To James Madison from James Monroe, 11 March 1806

London March 11. 1806.

Dear Sir

I have seen Mr. Fox and Mr. Grey to day & had long conversations with each on our affairs & have the pleasure to inform you that the sentiments which they expressed were of the most conciliating character. I cannot say that our affairs will be arranged to our satisfaction but I have the utmost confidence that it will be the case. I asked Mr. Fox if he had read my notes &c? He had. Cannot we agree? He saw no reason to suppose the contrary. If you were to insist on the principle of the late decisions you would embroil yrself with Russia. Yes says he & with other powers. He seemed to admit that the ground of the Russian convention could not be opposed by Great Britain. But he added that he was not authorised to state that by any decision of the Cabinet. I have no doubt however that the cabinet will be brought into it. He assured me that the business shod. be concluded as soon as possible & certainly at no distant day. With Mr. Grey I confer’d principally on the impressment of seamen, tho’ I took occasion to give a sketch of the other, on which latter he was reserved as I supposed because it was not in his department.
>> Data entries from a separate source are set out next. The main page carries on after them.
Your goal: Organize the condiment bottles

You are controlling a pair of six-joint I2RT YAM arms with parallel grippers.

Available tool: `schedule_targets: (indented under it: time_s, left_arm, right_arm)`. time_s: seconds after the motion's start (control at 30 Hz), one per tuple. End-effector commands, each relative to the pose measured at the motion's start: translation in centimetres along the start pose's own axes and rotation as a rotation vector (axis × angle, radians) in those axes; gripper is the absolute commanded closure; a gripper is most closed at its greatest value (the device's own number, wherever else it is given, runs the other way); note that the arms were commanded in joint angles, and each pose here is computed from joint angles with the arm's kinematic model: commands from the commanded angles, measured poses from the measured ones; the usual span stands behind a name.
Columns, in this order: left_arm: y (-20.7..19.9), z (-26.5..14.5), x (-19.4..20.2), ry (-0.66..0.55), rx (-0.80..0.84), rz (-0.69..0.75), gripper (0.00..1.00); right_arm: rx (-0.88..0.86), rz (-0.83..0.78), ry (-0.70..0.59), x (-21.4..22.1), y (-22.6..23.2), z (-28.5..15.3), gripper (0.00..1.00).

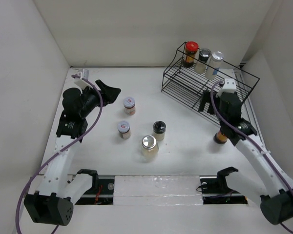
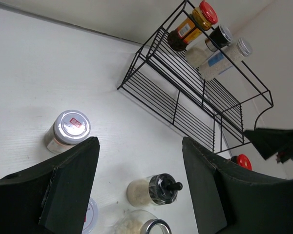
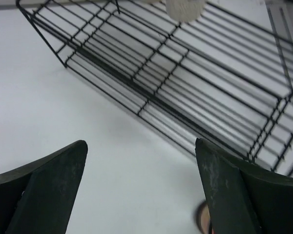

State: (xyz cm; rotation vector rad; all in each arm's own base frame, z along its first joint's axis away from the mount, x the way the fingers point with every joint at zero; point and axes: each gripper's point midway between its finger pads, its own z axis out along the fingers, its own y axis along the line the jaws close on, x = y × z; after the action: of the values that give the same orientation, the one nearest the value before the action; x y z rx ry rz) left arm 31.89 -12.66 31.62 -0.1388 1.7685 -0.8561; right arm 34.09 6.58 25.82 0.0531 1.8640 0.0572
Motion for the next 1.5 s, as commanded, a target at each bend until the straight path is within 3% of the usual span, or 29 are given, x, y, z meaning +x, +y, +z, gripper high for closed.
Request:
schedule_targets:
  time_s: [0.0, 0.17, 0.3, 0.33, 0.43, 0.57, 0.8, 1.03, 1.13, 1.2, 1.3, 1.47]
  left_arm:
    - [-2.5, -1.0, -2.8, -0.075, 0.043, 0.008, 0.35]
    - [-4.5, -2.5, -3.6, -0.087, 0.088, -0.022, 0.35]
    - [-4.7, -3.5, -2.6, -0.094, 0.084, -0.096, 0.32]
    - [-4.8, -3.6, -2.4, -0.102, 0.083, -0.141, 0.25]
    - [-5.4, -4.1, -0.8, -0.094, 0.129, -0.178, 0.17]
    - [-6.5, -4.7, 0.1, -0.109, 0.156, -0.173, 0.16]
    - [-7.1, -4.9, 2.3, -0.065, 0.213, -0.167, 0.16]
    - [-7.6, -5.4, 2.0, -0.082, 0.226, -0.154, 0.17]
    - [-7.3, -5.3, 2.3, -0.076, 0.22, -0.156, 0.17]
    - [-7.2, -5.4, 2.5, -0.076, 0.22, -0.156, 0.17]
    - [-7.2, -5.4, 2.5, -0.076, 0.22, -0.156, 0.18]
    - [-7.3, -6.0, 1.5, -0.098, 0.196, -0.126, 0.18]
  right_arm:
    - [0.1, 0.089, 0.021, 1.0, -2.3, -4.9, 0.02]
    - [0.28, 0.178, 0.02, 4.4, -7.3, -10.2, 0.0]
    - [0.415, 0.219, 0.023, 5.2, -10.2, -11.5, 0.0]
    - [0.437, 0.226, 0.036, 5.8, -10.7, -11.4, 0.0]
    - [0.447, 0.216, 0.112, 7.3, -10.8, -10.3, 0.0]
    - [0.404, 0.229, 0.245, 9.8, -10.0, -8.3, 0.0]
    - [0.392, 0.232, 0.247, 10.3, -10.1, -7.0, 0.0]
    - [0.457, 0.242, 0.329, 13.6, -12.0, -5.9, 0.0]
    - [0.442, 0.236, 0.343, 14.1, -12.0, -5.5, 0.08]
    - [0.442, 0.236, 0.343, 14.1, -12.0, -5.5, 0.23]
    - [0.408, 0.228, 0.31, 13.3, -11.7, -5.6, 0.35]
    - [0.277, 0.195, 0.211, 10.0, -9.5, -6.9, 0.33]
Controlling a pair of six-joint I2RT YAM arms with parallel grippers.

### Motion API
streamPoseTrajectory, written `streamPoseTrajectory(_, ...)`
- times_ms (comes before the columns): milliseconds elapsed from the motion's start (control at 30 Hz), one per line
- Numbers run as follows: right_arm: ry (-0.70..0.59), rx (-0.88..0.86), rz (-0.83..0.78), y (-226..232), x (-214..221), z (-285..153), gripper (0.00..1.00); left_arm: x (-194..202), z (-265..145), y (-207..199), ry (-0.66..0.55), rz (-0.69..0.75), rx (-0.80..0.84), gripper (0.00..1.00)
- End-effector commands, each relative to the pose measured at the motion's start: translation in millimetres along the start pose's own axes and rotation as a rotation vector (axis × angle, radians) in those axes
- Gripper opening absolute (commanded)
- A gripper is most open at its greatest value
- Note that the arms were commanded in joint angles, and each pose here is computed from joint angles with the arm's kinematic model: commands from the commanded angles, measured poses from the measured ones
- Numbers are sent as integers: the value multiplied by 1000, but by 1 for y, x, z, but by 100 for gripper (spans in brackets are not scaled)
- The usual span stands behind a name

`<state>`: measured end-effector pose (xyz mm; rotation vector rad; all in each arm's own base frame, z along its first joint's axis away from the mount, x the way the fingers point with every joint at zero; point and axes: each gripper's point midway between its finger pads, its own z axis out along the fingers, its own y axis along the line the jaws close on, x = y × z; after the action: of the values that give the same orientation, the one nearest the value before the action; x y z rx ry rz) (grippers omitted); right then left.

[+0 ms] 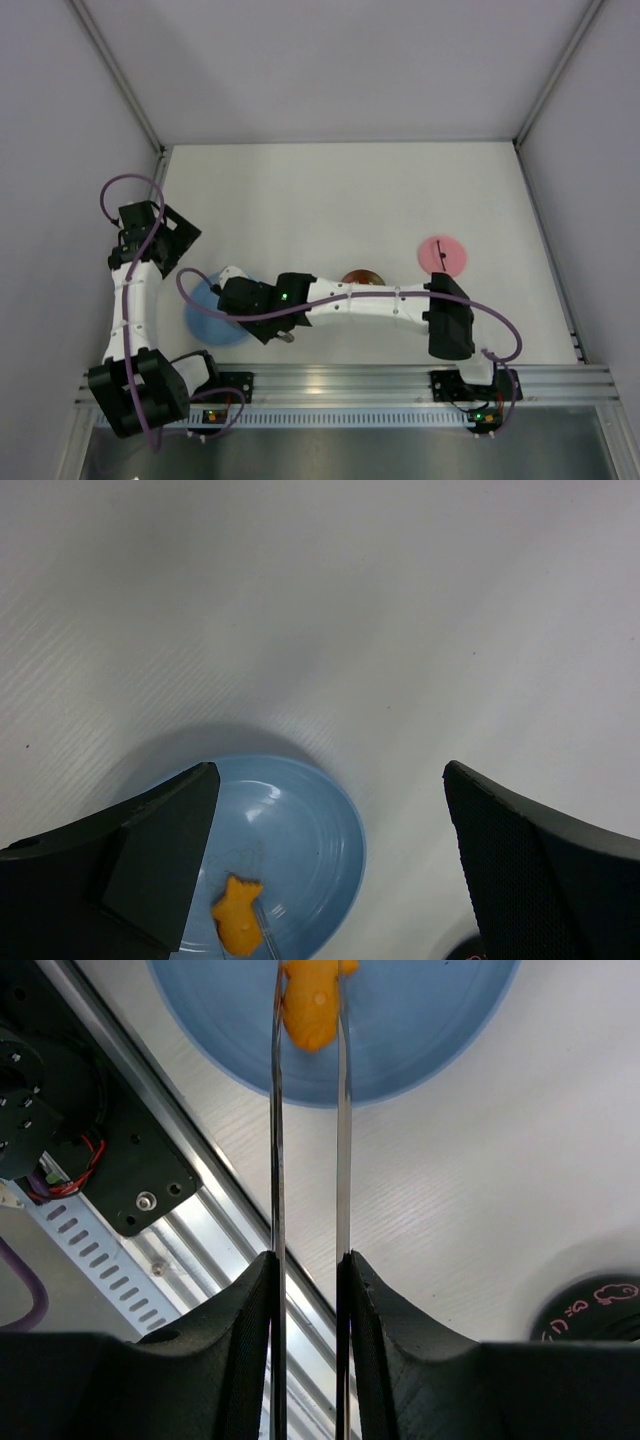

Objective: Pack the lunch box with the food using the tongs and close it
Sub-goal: Pick up the fake food from the plate, then place the fake food in the packing box.

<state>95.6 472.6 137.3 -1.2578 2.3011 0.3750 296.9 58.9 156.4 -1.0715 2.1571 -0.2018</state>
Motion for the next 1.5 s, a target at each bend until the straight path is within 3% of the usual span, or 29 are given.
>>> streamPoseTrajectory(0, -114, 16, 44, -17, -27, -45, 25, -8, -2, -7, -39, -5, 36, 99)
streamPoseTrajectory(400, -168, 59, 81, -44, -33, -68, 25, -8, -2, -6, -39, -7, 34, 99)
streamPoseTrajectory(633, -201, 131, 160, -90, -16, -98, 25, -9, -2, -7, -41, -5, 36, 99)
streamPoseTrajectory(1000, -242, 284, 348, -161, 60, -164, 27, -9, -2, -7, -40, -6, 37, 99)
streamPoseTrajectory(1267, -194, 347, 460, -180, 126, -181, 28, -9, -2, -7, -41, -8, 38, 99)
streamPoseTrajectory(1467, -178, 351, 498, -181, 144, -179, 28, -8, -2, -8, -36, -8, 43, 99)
He informed me that great abuses were committed in granting protections of wh. he gave me some examples that were most shameful. He expressed however a very sincere desire to remedy the evil complained of on both sides which he seemed to think a practicable thing. On the whole I have great confidence in the opinion expressed above. The 13 Jany is the last letter which I have from you. The pamphlet is recd. & will I think be republished here. I think it may be useful to have a sufficient number struck to be put into the hands of the ministry and circulated among the members of parliament. I hope that as soon as it is known that the ministry has changed, our proceedings will assume a conciliatory tone, & that it may even be understood that the more liberal & just character of the present one, which inspires confidence in the adoption of a system of just measures is the cause of it. I am satisfied that such a change on our part would produce the happiest effect. Should every thing fail we shall be where we are, after giving a new proof of a conciliatory spirit. I write you in haste this private letter to be sent by different conveyances. I am dear Sir Your friend & servant

Jas. Monroe

Lord Selkirk is appointed to succeed Mr. Merry.

DLC: Papers of James Madison, Rives Collection.